## Work instructions
Would you repeat every line of the material exactly?

##### Material provided

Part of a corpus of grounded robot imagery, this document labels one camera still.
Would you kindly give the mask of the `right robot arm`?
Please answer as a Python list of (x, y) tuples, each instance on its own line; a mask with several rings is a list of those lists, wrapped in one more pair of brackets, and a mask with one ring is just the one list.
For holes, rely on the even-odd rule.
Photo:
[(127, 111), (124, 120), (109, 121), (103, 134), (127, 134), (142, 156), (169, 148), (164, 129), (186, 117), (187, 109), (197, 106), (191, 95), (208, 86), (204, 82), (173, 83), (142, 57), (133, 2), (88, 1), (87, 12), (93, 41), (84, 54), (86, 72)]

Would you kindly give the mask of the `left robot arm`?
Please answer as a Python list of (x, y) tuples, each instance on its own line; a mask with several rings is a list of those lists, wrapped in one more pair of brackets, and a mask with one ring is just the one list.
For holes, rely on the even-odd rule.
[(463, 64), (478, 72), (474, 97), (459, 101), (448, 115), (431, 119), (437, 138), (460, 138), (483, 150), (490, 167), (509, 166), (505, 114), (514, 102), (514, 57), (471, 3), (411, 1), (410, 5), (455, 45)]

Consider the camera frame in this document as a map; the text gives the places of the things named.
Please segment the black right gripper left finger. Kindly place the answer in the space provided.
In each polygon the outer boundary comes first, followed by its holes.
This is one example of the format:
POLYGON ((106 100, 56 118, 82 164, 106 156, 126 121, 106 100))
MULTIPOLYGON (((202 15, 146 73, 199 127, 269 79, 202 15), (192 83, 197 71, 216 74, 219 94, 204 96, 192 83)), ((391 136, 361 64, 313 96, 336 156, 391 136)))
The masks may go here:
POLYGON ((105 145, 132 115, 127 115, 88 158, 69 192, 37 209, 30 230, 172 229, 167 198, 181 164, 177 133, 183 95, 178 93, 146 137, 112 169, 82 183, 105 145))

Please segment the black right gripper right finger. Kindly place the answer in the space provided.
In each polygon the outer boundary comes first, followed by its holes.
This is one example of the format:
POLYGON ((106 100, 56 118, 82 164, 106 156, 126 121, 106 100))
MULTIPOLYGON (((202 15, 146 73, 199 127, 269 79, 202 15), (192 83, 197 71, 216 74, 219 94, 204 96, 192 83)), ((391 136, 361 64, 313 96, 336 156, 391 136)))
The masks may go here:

##########

## Answer to this task
Part of a corpus of grounded robot imagery, this document labels one camera still.
Would you kindly give the mask of the `right robot arm`?
Please answer as a Python list of (x, y) tuples, each instance on its own line; a mask with several rings is a list of those lists, wrapped in one more pair of brackets, and a mask with one ring is just the one list.
For holes, rely on the even-odd rule.
Photo:
[(127, 111), (124, 120), (109, 121), (103, 134), (127, 134), (142, 156), (169, 148), (164, 129), (186, 117), (187, 109), (197, 106), (191, 95), (208, 86), (204, 82), (173, 83), (142, 57), (133, 2), (88, 1), (87, 12), (93, 41), (84, 54), (86, 72)]

Would you kindly give the mask of the `left robot arm`?
Please answer as a Python list of (x, y) tuples, each instance on its own line; a mask with several rings is a list of those lists, wrapped in one more pair of brackets, and a mask with one ring is just the one list.
For holes, rely on the even-odd rule.
[(463, 64), (478, 72), (474, 97), (459, 101), (448, 115), (431, 119), (437, 138), (460, 138), (483, 150), (490, 167), (509, 166), (505, 114), (514, 102), (514, 57), (471, 3), (411, 1), (410, 5), (455, 45)]

Consider the camera frame in this document as a map; the text gives the places of the things named.
Please segment the black right gripper left finger. Kindly place the answer in the space provided.
In each polygon the outer boundary comes first, followed by its holes.
This is one example of the format:
POLYGON ((106 100, 56 118, 82 164, 106 156, 126 121, 106 100))
MULTIPOLYGON (((202 15, 146 73, 199 127, 269 79, 202 15), (192 83, 197 71, 216 74, 219 94, 204 96, 192 83)), ((391 136, 361 64, 313 96, 336 156, 391 136)))
The masks may go here:
POLYGON ((105 145, 132 115, 127 115, 88 158, 69 192, 37 209, 30 230, 172 229, 167 198, 181 164, 177 133, 183 95, 178 93, 146 137, 112 169, 82 183, 105 145))

Please segment the black right gripper right finger. Kindly place the answer in the space provided.
In each polygon the outer boundary comes first, followed by its holes.
This is one example of the format:
POLYGON ((106 100, 56 118, 82 164, 106 156, 126 121, 106 100))
MULTIPOLYGON (((202 15, 146 73, 199 127, 269 79, 202 15), (192 83, 197 71, 216 74, 219 94, 204 96, 192 83)), ((391 136, 361 64, 313 96, 336 156, 391 136)))
The masks may go here:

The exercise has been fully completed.